Personal Data Information relating to an identified or identifiable natural person  (“Data Subject”); an identifiable natural person is one who can be identified, directly or indirectly, in particular by reference to an identifier such as a name, an identification number, location data, an online identifier or to one or more factors specific to the physical, physiological, genetic, mental, economic, cultural or social identity of that natural person.  

Data Controller A person or entity who, either alone or with others, controls the  content and use of Personal Data by determining the purposes and means by which that Personal Data is processed. 

Data Subject A living individual who is the subject of the Personal Data, i.e., to  whom the data relates either directly or indirectly. 

Data Processor A person or entity who processes Personal Data on behalf of a Data  Controller on the basis of a formal, written contract, but who is not an employee of the Data Controller, processing such Data in the course of his/her employment. 

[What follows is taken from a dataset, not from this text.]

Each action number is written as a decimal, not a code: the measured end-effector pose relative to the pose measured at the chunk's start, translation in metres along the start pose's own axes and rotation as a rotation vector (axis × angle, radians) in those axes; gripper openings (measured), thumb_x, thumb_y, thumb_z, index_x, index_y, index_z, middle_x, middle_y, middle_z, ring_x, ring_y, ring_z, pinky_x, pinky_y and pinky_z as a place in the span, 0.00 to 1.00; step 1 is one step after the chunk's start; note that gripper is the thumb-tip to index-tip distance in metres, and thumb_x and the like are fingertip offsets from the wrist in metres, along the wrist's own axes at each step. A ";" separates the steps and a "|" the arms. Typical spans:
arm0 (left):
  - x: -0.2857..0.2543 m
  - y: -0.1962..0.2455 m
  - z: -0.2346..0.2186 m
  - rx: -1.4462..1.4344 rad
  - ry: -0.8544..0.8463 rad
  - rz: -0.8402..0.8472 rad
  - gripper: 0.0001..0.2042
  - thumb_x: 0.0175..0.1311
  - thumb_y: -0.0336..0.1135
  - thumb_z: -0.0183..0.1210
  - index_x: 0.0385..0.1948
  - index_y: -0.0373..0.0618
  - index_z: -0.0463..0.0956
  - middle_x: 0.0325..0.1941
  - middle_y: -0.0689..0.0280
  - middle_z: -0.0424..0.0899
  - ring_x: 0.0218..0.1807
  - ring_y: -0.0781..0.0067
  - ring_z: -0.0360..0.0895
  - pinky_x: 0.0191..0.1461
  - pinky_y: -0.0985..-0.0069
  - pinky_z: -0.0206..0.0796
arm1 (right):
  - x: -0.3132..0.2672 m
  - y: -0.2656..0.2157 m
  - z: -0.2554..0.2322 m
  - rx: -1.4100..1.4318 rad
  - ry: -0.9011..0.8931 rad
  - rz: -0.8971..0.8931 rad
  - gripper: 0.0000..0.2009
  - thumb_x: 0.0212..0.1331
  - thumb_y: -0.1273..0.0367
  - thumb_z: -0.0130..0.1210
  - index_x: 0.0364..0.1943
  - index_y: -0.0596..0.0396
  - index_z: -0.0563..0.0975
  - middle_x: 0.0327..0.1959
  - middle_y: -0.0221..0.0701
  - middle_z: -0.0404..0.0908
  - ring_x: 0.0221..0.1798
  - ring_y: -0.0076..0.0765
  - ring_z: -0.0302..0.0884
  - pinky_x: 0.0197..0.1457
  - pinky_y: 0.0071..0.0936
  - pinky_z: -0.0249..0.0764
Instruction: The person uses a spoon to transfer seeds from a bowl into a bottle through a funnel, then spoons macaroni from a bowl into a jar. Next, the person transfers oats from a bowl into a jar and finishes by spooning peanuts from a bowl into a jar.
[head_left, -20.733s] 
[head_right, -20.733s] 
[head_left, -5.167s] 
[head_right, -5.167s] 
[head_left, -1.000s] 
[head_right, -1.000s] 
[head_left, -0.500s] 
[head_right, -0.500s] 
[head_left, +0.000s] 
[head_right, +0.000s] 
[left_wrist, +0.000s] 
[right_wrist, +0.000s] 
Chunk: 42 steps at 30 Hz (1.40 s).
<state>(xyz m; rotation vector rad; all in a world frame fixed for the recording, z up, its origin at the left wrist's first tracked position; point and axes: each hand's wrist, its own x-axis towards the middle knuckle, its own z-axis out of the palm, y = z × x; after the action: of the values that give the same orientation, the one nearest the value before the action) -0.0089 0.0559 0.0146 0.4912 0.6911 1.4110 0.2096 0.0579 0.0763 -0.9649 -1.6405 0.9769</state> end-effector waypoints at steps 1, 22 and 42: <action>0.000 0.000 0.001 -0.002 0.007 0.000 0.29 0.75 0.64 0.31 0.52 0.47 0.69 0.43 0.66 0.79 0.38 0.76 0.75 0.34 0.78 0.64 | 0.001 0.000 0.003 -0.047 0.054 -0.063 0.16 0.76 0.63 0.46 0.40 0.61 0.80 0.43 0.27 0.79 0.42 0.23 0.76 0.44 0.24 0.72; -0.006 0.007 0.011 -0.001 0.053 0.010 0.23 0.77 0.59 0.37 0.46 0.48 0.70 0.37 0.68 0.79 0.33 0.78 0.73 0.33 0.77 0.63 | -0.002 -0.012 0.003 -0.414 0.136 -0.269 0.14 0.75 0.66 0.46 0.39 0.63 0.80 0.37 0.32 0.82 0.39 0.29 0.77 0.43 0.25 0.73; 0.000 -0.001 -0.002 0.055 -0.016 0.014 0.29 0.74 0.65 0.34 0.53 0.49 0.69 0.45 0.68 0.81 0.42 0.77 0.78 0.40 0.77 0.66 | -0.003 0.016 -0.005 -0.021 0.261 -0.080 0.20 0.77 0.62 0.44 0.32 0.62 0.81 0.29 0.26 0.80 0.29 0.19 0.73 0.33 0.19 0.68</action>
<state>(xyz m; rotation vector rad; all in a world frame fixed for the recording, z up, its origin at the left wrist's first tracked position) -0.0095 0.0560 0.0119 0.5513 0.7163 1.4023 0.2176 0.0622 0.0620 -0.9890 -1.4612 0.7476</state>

Data Protection Officer A person appointed by The Irish Holstein Friesian Association to  monitor compliance with the appropriate Data Protection legislation, to deal with Subject Access Requests, and to respond to Data Protection queries from staff members and service recipients 

Relevant Filing System Any set of information in relation to living individuals which is not  processed by means of equipment operating automatically (computers), and that is structured, either by reference to individuals, or by reference to criteria relating to individuals, in such a manner that specific information relating to an individual is readily retrievable.